Yemen tribe protects fugitive cleric

Anwar al-Awlaki is hiding in Yemen under the protection of his tribe. The cleric, who communicated with Fort Hood shooting suspect Maj. Nidal Malik Hasan, has denied he pressured the soldier to harm Americans. He also has been linked to would-be plane bombing suspect Umar Farouk Abdulmutallab. (Associated Press)Anwar al-Awlaki is hiding in Yemen under the protection of his tribe. The cleric, who communicated with Fort Hood shooting suspect Maj. Nidal Malik Hasan, has denied he pressured the soldier to harm Americans. He also has been linked to would-be plane bombing suspect Umar Farouk Abdulmutallab. (Associated Press)

SAN’A, Yemen | A radical American-Yemeni Islamic cleric suspected of ties to al Qaeda is in hiding in the remote mountains of Yemen under the protection of his tribe as he seeks to elude a manhunt, relatives and tribesmen say.

Anwar al-Awlaki’s run from authorities is the culmination of what U.S. and Yemeni officials say is the charismatic cleric’s slide toward terrorists.

They say al-Awlaki, who once preached in mosques in California and Northern Virginia and posted fiery English-language Internet sermons urging Muslims to fight in jihad, is now an active participant in al Qaeda’s offshoot in his turbulent ancestral homeland.

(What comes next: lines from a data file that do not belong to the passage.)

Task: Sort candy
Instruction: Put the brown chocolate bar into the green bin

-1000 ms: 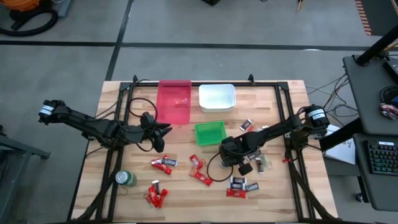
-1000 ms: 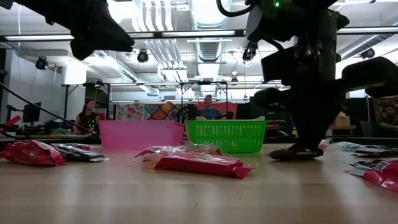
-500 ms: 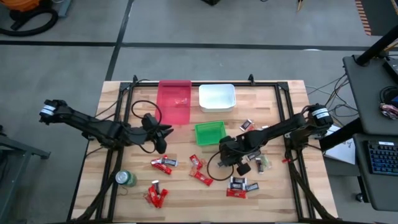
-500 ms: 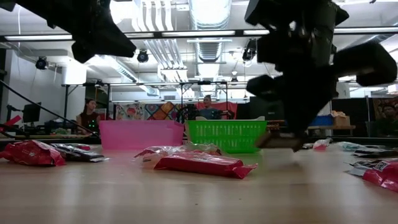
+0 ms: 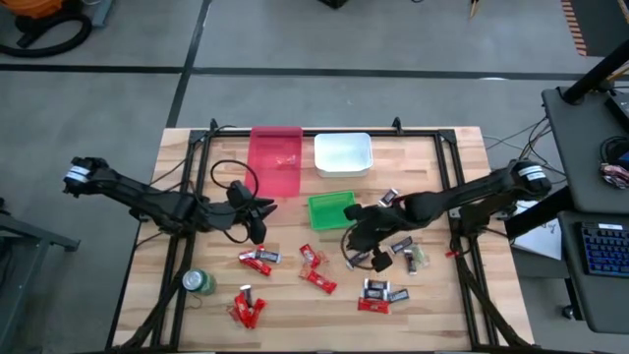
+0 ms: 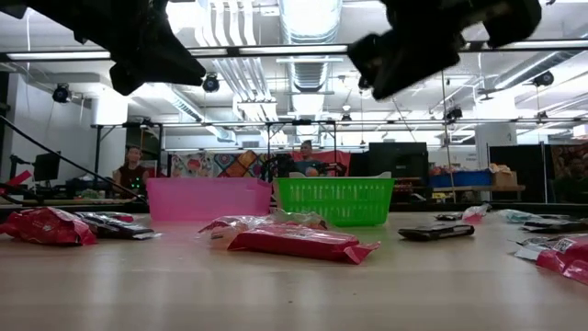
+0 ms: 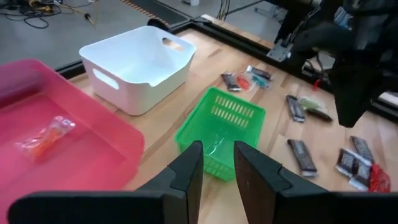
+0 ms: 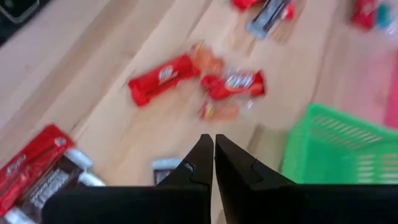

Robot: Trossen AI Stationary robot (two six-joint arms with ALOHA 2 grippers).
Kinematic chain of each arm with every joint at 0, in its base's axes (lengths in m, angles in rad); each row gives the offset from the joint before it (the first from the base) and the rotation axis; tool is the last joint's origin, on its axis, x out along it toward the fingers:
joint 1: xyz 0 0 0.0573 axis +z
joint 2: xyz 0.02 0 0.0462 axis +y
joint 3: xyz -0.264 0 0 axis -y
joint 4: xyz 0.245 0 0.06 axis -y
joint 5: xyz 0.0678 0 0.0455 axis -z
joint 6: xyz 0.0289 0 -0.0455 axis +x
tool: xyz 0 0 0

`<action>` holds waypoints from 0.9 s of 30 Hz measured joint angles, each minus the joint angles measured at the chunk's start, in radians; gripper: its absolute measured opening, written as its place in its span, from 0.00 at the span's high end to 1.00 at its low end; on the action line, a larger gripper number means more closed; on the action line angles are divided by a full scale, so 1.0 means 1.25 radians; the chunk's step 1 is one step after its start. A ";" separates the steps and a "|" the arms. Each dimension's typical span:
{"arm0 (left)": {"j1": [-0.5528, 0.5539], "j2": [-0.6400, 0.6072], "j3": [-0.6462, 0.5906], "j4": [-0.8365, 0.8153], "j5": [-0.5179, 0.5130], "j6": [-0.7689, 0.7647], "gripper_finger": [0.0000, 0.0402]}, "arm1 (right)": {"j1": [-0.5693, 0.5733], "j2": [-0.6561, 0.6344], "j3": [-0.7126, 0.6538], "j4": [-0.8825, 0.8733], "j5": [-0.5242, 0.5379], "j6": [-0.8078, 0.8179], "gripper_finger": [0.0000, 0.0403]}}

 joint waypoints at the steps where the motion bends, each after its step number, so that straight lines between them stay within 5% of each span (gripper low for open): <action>1: -0.003 0.004 0.000 0.004 0.000 0.000 0.81 | -0.002 -0.008 0.000 0.005 0.004 -0.001 0.98; 12: -0.064 0.082 0.000 0.121 0.002 0.004 0.81 | 0.004 -0.015 -0.041 0.026 -0.022 0.021 0.98; 27: -0.111 0.160 0.000 0.247 -0.006 0.066 0.81 | 0.005 -0.071 -0.430 0.498 -0.037 0.155 0.98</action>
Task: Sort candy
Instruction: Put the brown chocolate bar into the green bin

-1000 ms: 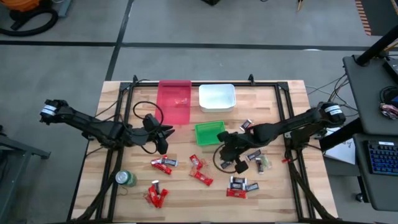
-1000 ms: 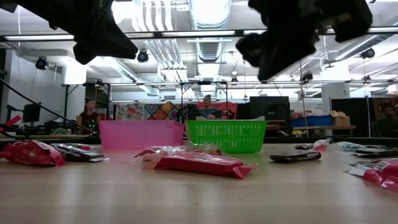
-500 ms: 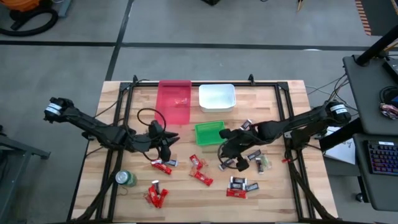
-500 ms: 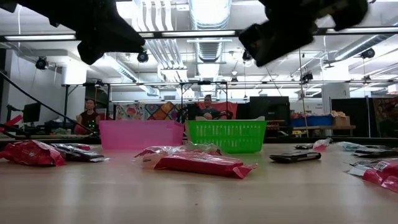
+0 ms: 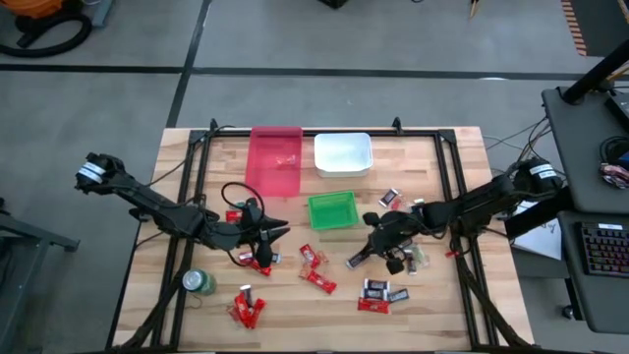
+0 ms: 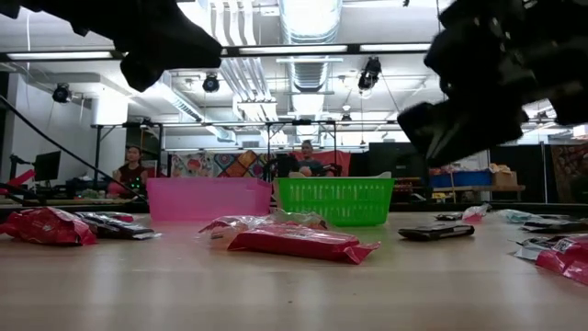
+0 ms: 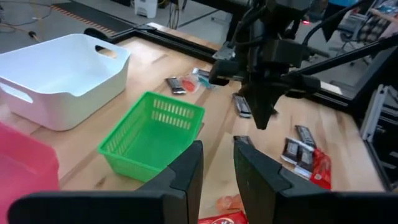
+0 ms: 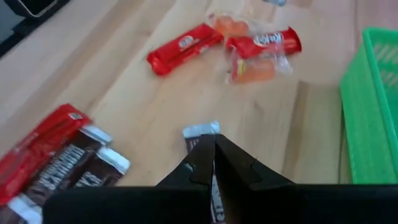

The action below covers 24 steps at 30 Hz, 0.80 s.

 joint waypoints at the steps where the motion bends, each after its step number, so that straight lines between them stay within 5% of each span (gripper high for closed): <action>1: 0.000 0.004 0.000 0.000 -0.003 0.000 0.81 | 0.000 0.000 -0.015 0.022 0.009 0.013 0.98; 7: 0.000 0.017 0.000 0.029 -0.036 0.016 0.81 | 0.000 0.007 -0.053 0.085 0.016 0.043 0.90; 18: 0.000 0.018 0.000 0.072 -0.037 0.048 0.81 | 0.000 0.139 -0.051 0.202 0.023 0.106 0.48; 24: 0.000 0.018 0.000 0.072 -0.037 0.048 0.81 | 0.000 0.212 -0.051 0.235 0.022 0.105 0.34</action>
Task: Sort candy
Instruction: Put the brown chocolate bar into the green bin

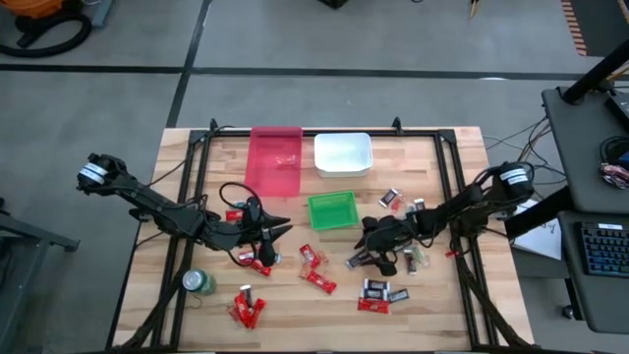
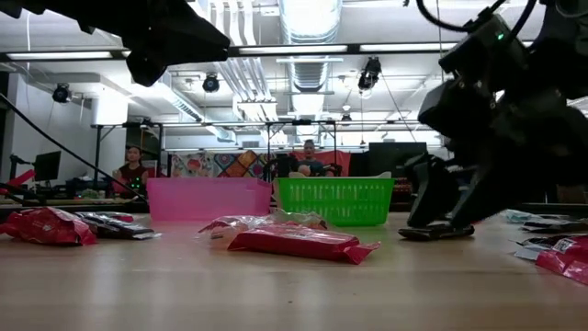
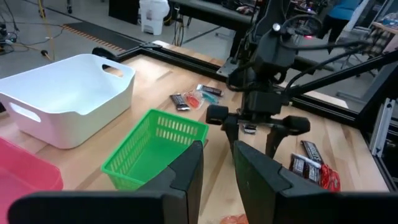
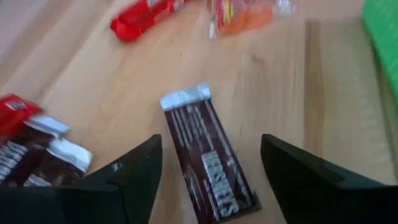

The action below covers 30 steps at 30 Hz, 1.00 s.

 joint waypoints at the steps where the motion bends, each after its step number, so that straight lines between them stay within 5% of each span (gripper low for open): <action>1: 0.000 0.000 0.000 0.000 0.000 0.000 0.81 | 0.000 0.010 0.001 0.005 0.000 -0.001 0.33; 7: 0.000 0.000 0.000 -0.001 0.000 0.000 0.81 | -0.001 0.044 0.004 0.039 0.001 -0.011 0.40; 20: 0.000 0.000 0.000 -0.001 0.000 0.000 0.81 | -0.001 0.052 0.005 0.045 -0.015 -0.058 0.79; 30: 0.000 0.000 0.000 -0.001 0.000 0.000 0.81 | 0.000 0.016 0.002 0.029 -0.013 -0.051 0.82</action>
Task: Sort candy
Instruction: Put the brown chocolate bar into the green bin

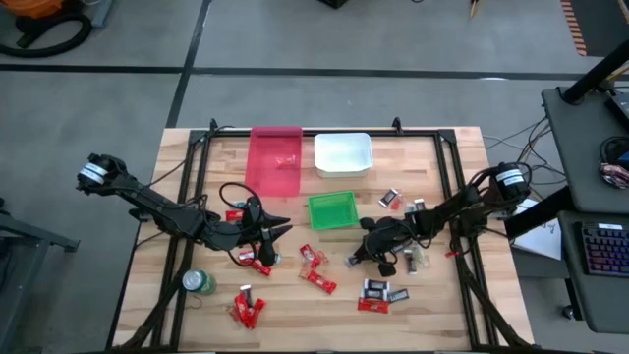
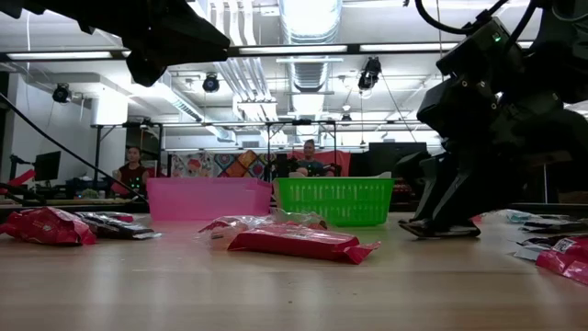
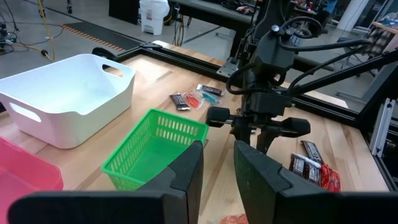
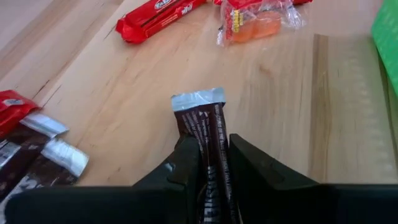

Al-Awlaki has been connected with the suspects in two recent attacks on American soil: the Nov. 5 shooting rampage at the Fort Hood army base in Texas and the attempt to bomb a U.S. passenger jet as it landed in Detroit on Christmas Day.

His family and many members of his powerful Awalik tribe deny the 38-year-old is a member of al Qaeda, depicting him as a victim of Yemeni and U.S. persecution. The Yemeni government is negotiating with tribal leaders, trying to persuade them to hand al-Awlaki over to authorities, two prominent Awalik sheiks said.

One sheik said authorities have offered guarantees they would not turn al-Awlaki over to the United States or let American officials question him if he surrenders.

“Anwar is in a safe place, and the tribe is standing behind him because he has nothing to do with al Qaeda,” one of the sheiks said by telephone from Shabwa province, the rugged region of towering mountains and deep, nearly inaccessible valleys where al-Awlaki is hiding.

The two sheiks spoke on the condition of anonymity because of the sensitivity of the talks. Yemeni Foreign Minister Abu Bakr al-Qirbi recently denied any government negotiations with the Awalik tribe.

Al-Awlaki’s direct role in al Qaeda — if any — remains unclear.

He rose to prominence as one of the few English-speaking radical clerics able to eloquently explain to young Muslims in America and other Western countries the philosophy of violent jihad and martyrdom against the West and its allied Muslim and Arab governments.

But U.S. intelligence officials believe he has now become an active operative in al Qaeda and has performed activities beyond those of a cleric, senior defense officials in Washington said. They declined to say what those activities were and spoke on the condition of anonymity to discuss intelligence matters.

Yemeni security officials said they suspect he is involved in recruiting new members and in dealings between al Qaeda fighters and Yemeni tribes.

In the months before the Fort Hood attack, al-Awlaki exchanged up to 20 e-mails with the accused shooter, U.S. Maj. Nidal Malik Hasan. Maj. Hasan initiated the contacts, drawn by al-Awlaki’s Internet sermons, and approached him for religious advice.

Al-Awlaki has said he did not tell Maj. Hasan to carry out the shootings, in which 13 people were killed, but later praised Maj. Hasan as a “hero” on his Web site for allegedly killing American soldiers who would be heading for Afghanistan or Iraq to fight Muslims.

Yemen’s government says al-Awlaki also is suspected of contacts with Umar Farouk Abdulmutallab, the accused would-be Christmas plane bomber, who was in Yemen late last year.